Na entrevista, ele destacou a proposta do governo estadual, que encaminhou à Assembleia Legislativa de Minas Gerais (ALMG) um projeto para regulamentar o modelo após o Tribunal de Contas do Estado (TCE-MG) barrar consultas realizadas com comunidades escolares sobre a adoção do sistema.

Durante a entrevista, Simões afirmou que o modelo não prevê participação militar no conteúdo pedagógico das escolas, mas atuação disciplinar em áreas consideradas vulneráveis.

“É um militar na entrada controlando quem entra e um militar no pátio controlando o funcionamento fora de sala de aula”, disse. O governador afirmou ainda que o programa busca atender unidades com registros de tráfico de drogas, ameaças a professores e conflitos entre alunos.

“Nós temos algumas escolas em regiões socialmente muito vulneráveis, em que eu tenho a presença de tráfico de drogas dentro da escola e dentro da sala de aula.
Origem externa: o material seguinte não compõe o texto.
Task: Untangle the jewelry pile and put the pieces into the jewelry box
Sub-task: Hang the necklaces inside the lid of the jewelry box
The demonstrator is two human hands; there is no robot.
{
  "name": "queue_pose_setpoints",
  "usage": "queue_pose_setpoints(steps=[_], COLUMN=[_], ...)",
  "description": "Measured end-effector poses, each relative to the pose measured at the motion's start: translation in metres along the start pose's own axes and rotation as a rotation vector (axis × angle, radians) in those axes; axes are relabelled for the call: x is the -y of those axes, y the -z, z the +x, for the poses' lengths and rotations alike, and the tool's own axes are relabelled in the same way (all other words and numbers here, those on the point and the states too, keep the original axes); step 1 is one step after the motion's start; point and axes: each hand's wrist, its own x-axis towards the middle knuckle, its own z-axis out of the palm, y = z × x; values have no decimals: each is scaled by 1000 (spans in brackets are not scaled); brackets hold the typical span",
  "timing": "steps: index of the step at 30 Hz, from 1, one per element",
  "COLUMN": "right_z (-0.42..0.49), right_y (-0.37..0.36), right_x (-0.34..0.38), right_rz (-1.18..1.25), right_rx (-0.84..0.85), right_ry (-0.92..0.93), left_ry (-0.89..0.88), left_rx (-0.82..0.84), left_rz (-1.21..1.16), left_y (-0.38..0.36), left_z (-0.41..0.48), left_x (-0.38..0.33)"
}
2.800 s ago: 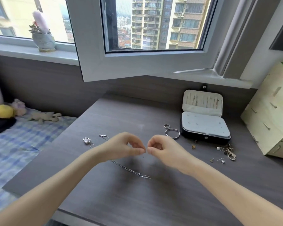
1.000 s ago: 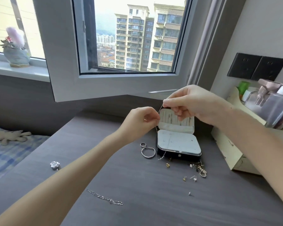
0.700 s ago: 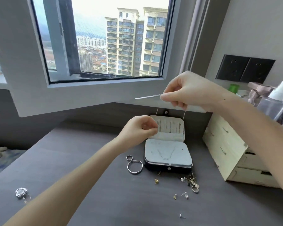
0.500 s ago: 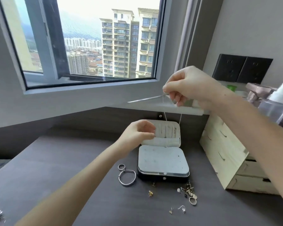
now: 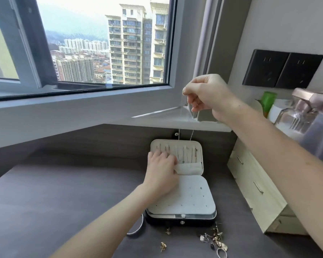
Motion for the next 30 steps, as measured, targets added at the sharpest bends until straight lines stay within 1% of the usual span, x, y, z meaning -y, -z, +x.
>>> queue_pose_setpoints(steps=[3, 14, 20, 23, 25, 28, 30], right_z=[6, 10, -5, -12, -17, -26, -33], right_y=[-3, -9, -19, -26, -32, -44, -53], right_x=[-4, -27, -51, -66, -77, -95, -106], right_rz=[-2, -12, -85, -166, -263, -495, -595], right_rx=[12, 55, 142, 152, 120, -15, -106], right_ry=[6, -16, -22, -11, 2, 138, 217], left_ry=[15, -53, -71, -59, -50, -39, -33], left_rx=[-46, -176, -208, -213, -215, -235, -238], left_rz=[-10, -47, -58, -61, -71, -86, -99], left_y=[-7, 3, 2, 1, 0, -1, 0], left_z=[0, -4, -4, -4, -4, -3, -4], left_x=[0, -3, -3, -3, -2, -1, -2])
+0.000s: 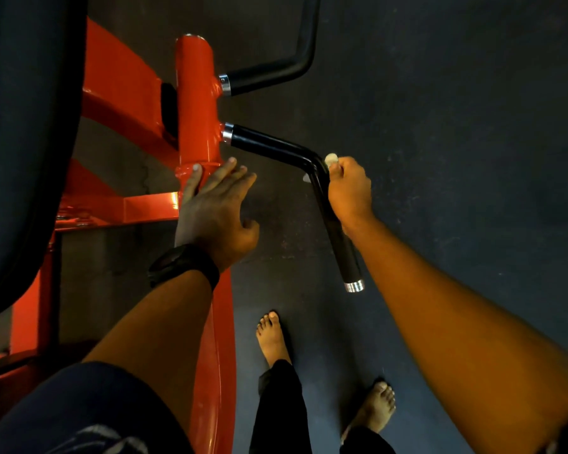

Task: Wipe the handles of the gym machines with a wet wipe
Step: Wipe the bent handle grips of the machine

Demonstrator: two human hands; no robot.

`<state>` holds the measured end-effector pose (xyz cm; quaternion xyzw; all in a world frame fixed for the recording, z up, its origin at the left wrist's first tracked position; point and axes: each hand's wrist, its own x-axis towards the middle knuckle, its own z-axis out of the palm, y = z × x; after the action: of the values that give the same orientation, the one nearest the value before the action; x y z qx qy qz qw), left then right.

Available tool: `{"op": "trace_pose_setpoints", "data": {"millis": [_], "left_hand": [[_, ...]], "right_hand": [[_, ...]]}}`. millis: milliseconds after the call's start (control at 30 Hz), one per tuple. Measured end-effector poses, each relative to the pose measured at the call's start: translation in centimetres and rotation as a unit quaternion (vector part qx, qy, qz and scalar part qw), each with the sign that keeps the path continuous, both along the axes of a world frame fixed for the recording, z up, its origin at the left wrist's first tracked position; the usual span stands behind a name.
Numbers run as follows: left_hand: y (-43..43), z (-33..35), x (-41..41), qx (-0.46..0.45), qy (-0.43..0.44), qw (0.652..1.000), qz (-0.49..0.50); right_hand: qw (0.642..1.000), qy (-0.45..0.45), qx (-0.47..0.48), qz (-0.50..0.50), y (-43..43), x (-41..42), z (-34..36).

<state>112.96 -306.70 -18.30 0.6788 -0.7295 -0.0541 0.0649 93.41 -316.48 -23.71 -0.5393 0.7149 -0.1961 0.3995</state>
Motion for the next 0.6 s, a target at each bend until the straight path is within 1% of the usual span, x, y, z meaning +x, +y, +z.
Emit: {"op": "trace_pose_setpoints", "data": {"millis": [67, 100, 167, 233, 300, 367, 433, 533, 567, 600], "left_hand": [[0.0, 0.0, 0.0, 0.0, 0.001, 1.0, -0.002], [0.0, 0.0, 0.0, 0.001, 0.003, 1.0, -0.001], [0.0, 0.1, -0.1, 0.003, 0.006, 1.0, 0.001], [-0.1, 0.2, -0.1, 0.004, 0.009, 1.0, 0.002], [0.1, 0.1, -0.1, 0.006, 0.008, 1.0, 0.002], [0.1, 0.0, -0.1, 0.005, 0.005, 1.0, 0.004], [0.0, 0.0, -0.1, 0.005, 0.003, 1.0, 0.006], [-0.1, 0.0, -0.1, 0.007, -0.003, 1.0, 0.005], [0.0, 0.0, 0.0, 0.006, -0.003, 1.0, 0.006], [0.0, 0.0, 0.0, 0.004, -0.002, 1.0, 0.007]], "right_hand": [[0.996, -0.069, 0.045, -0.031, -1.2, 0.3, -0.3], [0.994, -0.086, 0.053, -0.035, -1.7, 0.2, -0.3], [0.996, -0.07, 0.056, -0.016, -0.8, -0.6, -0.3], [0.995, -0.048, 0.082, -0.006, 1.0, -2.0, -1.2], [0.994, -0.059, 0.089, -0.022, 2.3, -2.6, -1.8], [0.994, -0.079, 0.052, -0.054, 1.7, -2.0, -1.7], [0.996, -0.073, -0.009, -0.053, 1.3, -1.5, -1.1], [0.993, -0.036, -0.111, -0.01, 4.5, -2.2, -0.7], [0.989, 0.0, -0.145, 0.013, 5.7, -2.5, -1.0], [0.982, 0.031, -0.176, 0.057, 6.6, -2.7, -1.3]]}}
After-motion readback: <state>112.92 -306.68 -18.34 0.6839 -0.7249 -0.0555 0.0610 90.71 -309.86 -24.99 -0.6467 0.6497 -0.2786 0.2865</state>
Eu tenho aluno ameaçando professor dentro de sala de aula. Eu tenho aluno ameaçando outro aluno dentro do pátio. Então, a presença dos militares, a lógica da ética e da disciplina militar, da hierarquia, é exatamente para tentar organizar esse ambiente”, pontuou.

O governador também criticou posicionamentos contrários ao projeto durante cerimônia da Medalha da Inconfidência, em Ouro Preto, na Região Central de Minas Gerais, e afirmou que cabe às famílias decidir sobre o modelo educacional desejado para os filhos.

“Eu tenho um prefeito fazendo defesa de uma escola que ele chama de cívico-militante, não sei nem o que é isso, dizendo que é um absurdo defender militarização de ambiente escolar e ainda terminou falando mal da igreja, dizendo que esse negócio de tentar empurrar exército e igreja na vida dos outros é um absurdo. Gente, absurdo é o governo dar palpite nisso. Quem decide o caminho que uma família toma é o pai e a mãe da família. O Governo tem que dar palpite nisso, não”, ponderou, relembrando o atrito com o prefeito de Ouro Preto, Ângelo Oswaldo (PV).